[[ Data provided, beginning ]]

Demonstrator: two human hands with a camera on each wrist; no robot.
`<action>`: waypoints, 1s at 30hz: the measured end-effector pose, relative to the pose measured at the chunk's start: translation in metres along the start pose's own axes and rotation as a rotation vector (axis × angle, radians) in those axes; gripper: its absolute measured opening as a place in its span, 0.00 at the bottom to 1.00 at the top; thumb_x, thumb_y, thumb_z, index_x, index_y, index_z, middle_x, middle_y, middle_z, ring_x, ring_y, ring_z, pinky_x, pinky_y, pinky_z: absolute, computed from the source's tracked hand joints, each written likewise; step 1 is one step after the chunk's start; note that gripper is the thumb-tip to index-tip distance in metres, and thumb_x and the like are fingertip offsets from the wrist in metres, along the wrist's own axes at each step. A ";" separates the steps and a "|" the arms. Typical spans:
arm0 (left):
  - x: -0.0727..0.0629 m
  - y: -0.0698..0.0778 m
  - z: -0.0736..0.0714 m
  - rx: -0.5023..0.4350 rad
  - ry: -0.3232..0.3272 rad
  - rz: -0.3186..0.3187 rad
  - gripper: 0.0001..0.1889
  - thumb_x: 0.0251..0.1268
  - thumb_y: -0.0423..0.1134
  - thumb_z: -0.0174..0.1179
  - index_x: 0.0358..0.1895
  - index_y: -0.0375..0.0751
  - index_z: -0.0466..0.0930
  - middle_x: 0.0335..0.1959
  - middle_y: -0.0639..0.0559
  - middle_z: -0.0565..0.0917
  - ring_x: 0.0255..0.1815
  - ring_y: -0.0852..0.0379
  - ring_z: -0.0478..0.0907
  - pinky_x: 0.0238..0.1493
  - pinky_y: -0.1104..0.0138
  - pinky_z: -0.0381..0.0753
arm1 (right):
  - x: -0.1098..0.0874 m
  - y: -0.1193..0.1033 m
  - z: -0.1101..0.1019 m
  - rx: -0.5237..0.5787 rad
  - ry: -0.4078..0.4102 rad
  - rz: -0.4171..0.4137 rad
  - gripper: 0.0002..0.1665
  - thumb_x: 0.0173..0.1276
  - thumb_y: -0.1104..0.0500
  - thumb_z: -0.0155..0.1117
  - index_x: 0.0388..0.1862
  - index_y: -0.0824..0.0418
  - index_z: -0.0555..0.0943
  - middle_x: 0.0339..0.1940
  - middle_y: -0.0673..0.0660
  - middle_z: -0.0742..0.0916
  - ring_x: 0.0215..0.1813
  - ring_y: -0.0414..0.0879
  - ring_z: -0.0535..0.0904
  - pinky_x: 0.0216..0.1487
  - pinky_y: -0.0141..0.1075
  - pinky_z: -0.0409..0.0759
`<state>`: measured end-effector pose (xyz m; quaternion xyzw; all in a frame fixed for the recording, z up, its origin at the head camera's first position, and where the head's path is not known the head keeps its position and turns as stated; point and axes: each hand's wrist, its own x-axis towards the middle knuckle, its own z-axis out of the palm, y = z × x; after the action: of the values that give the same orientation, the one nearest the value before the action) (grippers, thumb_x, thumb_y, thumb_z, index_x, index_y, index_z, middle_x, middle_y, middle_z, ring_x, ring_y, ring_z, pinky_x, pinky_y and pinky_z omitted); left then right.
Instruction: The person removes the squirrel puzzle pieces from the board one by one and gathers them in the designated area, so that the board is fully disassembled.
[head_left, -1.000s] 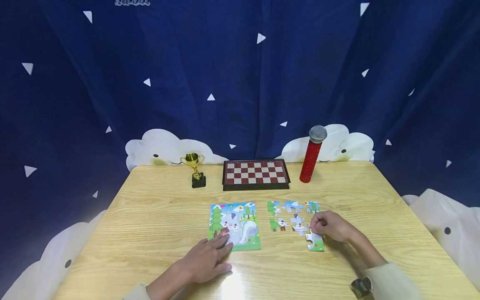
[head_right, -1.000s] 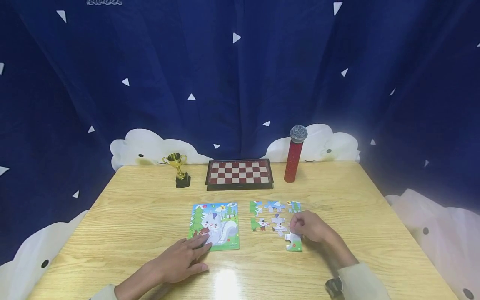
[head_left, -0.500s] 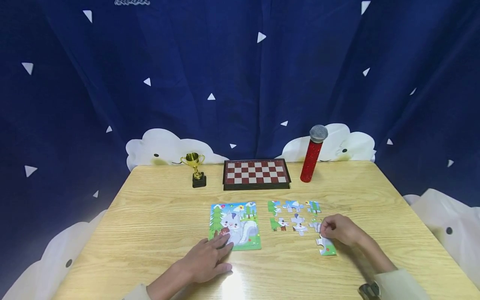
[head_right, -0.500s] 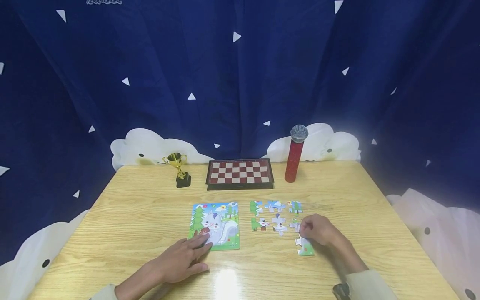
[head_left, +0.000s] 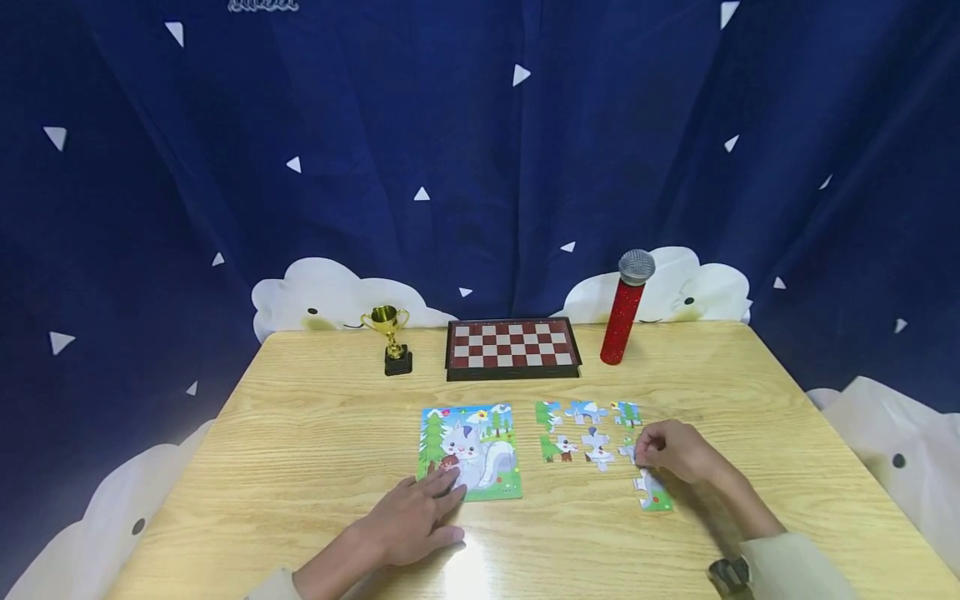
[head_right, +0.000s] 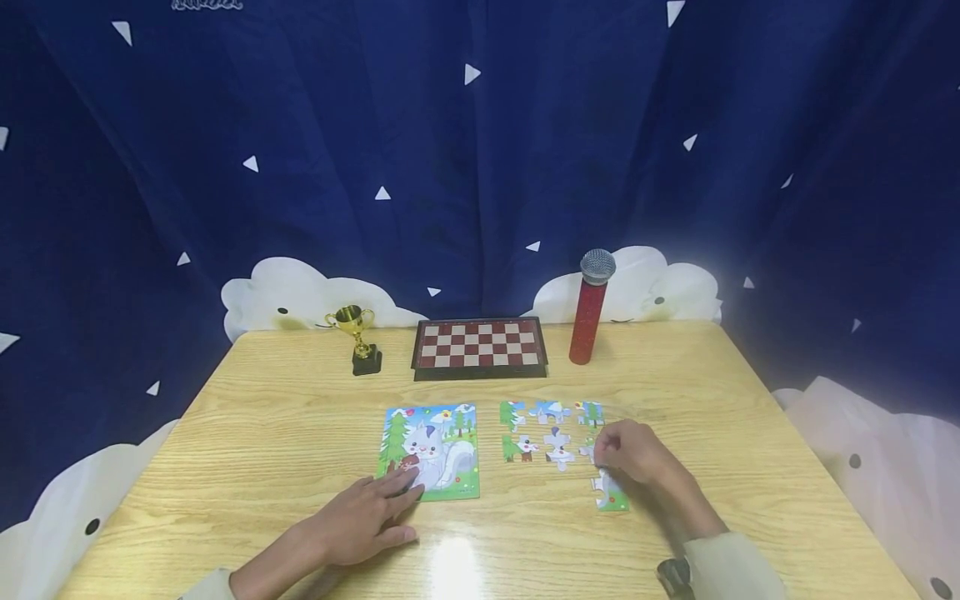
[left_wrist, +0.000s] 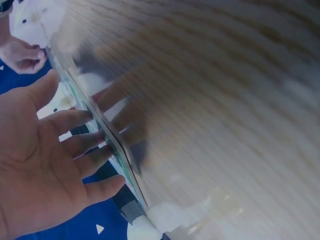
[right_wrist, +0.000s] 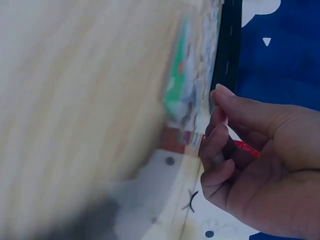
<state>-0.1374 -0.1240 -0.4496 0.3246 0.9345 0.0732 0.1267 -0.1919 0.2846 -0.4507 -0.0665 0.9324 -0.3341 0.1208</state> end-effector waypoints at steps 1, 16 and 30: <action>0.000 0.000 0.000 -0.003 0.000 0.000 0.32 0.68 0.60 0.46 0.69 0.45 0.65 0.73 0.44 0.62 0.74 0.45 0.59 0.66 0.45 0.67 | 0.002 -0.002 0.000 -0.006 0.004 -0.012 0.06 0.62 0.69 0.59 0.27 0.60 0.81 0.23 0.51 0.80 0.25 0.39 0.69 0.23 0.27 0.66; 0.002 -0.001 -0.001 -0.032 -0.001 -0.008 0.32 0.69 0.61 0.45 0.69 0.45 0.66 0.74 0.43 0.61 0.74 0.45 0.58 0.67 0.47 0.66 | 0.032 -0.058 0.030 0.052 -0.042 -0.136 0.06 0.64 0.68 0.58 0.28 0.62 0.80 0.23 0.55 0.81 0.22 0.39 0.67 0.20 0.26 0.64; 0.001 -0.006 -0.002 -0.071 0.029 0.014 0.32 0.70 0.59 0.45 0.67 0.41 0.68 0.74 0.40 0.60 0.72 0.43 0.61 0.67 0.48 0.67 | 0.063 -0.128 0.092 0.023 -0.153 -0.258 0.05 0.61 0.66 0.65 0.26 0.59 0.81 0.22 0.49 0.80 0.25 0.39 0.69 0.24 0.27 0.67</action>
<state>-0.1418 -0.1284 -0.4493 0.3255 0.9307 0.1117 0.1240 -0.2218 0.1173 -0.4491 -0.2095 0.9004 -0.3513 0.1483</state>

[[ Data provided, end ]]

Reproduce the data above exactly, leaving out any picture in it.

■ Completed task
Demonstrator: two human hands with a camera on each wrist; no robot.
`<action>`: waypoints, 1s at 30hz: the measured end-effector pose, relative to the pose measured at the chunk's start: translation in metres along the start pose's own axes and rotation as a rotation vector (axis × angle, radians) in those axes; gripper: its absolute measured opening as a place in its span, 0.00 at the bottom to 1.00 at the top; thumb_x, thumb_y, thumb_z, index_x, index_y, index_z, middle_x, middle_y, middle_z, ring_x, ring_y, ring_z, pinky_x, pinky_y, pinky_z: absolute, computed from the source's tracked hand joints, each written likewise; step 1 is one step after the chunk's start; note that gripper is the thumb-tip to index-tip distance in metres, and thumb_x and the like are fingertip offsets from the wrist in metres, along the wrist's own axes at each step. A ";" separates the steps and a "|" the arms. Typical spans:
arm0 (left):
  - x: -0.0727..0.0629 m
  - y: -0.0698..0.0778 m
  - z: -0.0736..0.0714 m
  - rx: -0.5023..0.4350 rad
  - ry: -0.3232..0.3272 rad
  - rz: -0.3186..0.3187 rad
  - gripper: 0.0001..0.1889
  - thumb_x: 0.0251..0.1268
  - thumb_y: -0.0423..0.1134
  - thumb_z: -0.0174..0.1179
  - index_x: 0.0358..0.1895
  - index_y: -0.0375..0.0751
  - index_z: -0.0466..0.0930
  - middle_x: 0.0335..0.1959
  - middle_y: -0.0639..0.0559
  - middle_z: -0.0565..0.0917
  - ring_x: 0.0255..0.1815
  - ring_y: -0.0852..0.0379
  - ring_z: -0.0478..0.0907
  - pinky_x: 0.0238..0.1493
  - pinky_y: -0.1104..0.0138
  - pinky_z: -0.0381..0.0753
arm1 (right):
  - x: -0.1098..0.0874 m
  - y: -0.1193..0.1033 m
  - z: -0.1101..0.1019 m
  - rx: -0.5237..0.5787 rad
  - ry: -0.4078..0.4102 rad
  - rz: -0.4171..0.4137 rad
  - gripper: 0.0002..0.1665
  - thumb_x: 0.0173..0.1276
  - thumb_y: -0.1104..0.0500
  - thumb_z: -0.0155..0.1117
  - index_x: 0.0388..0.1862
  - index_y: -0.0824..0.0418
  - index_z: -0.0555..0.0943
  - middle_x: 0.0339..0.1940
  - middle_y: -0.0673..0.0660
  - middle_z: -0.0742..0.0916
  - ring_x: 0.0215..0.1813
  - ring_y: -0.0414..0.0879
  - ring_z: -0.0535..0.0904
  - pinky_x: 0.0216..0.1487
  - pinky_y: -0.0141..0.1075
  - pinky_z: -0.0409..0.0759
`<state>`: measured end-effector pose (xyz m; quaternion xyzw; all in a frame fixed for the recording, z up, its origin at the head camera's first position, and where the head's path is not known the head keeps its position and turns as stated; point and axes: each hand's wrist, its own x-axis towards the middle knuckle, its own z-axis out of the palm, y = z × x; after the action: of the values that give the same orientation, the one nearest the value before the action) (grippers, thumb_x, thumb_y, thumb_z, index_x, index_y, index_z, middle_x, middle_y, middle_z, ring_x, ring_y, ring_z, pinky_x, pinky_y and pinky_z omitted); left then right.
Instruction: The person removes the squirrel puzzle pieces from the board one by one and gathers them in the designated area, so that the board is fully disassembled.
[head_left, -1.000s] 
[head_right, -1.000s] 
[head_left, -0.500s] 
[head_right, -0.500s] 
[head_left, +0.000s] 
[head_right, +0.000s] 
[left_wrist, +0.000s] 
[right_wrist, +0.000s] 
<state>-0.1374 -0.1240 -0.4496 0.3246 0.9345 0.0732 0.1267 -0.1919 0.2846 -0.4507 -0.0665 0.9324 -0.3341 0.1208</state> end-effector waypoints at steps 1, 16 and 30: <action>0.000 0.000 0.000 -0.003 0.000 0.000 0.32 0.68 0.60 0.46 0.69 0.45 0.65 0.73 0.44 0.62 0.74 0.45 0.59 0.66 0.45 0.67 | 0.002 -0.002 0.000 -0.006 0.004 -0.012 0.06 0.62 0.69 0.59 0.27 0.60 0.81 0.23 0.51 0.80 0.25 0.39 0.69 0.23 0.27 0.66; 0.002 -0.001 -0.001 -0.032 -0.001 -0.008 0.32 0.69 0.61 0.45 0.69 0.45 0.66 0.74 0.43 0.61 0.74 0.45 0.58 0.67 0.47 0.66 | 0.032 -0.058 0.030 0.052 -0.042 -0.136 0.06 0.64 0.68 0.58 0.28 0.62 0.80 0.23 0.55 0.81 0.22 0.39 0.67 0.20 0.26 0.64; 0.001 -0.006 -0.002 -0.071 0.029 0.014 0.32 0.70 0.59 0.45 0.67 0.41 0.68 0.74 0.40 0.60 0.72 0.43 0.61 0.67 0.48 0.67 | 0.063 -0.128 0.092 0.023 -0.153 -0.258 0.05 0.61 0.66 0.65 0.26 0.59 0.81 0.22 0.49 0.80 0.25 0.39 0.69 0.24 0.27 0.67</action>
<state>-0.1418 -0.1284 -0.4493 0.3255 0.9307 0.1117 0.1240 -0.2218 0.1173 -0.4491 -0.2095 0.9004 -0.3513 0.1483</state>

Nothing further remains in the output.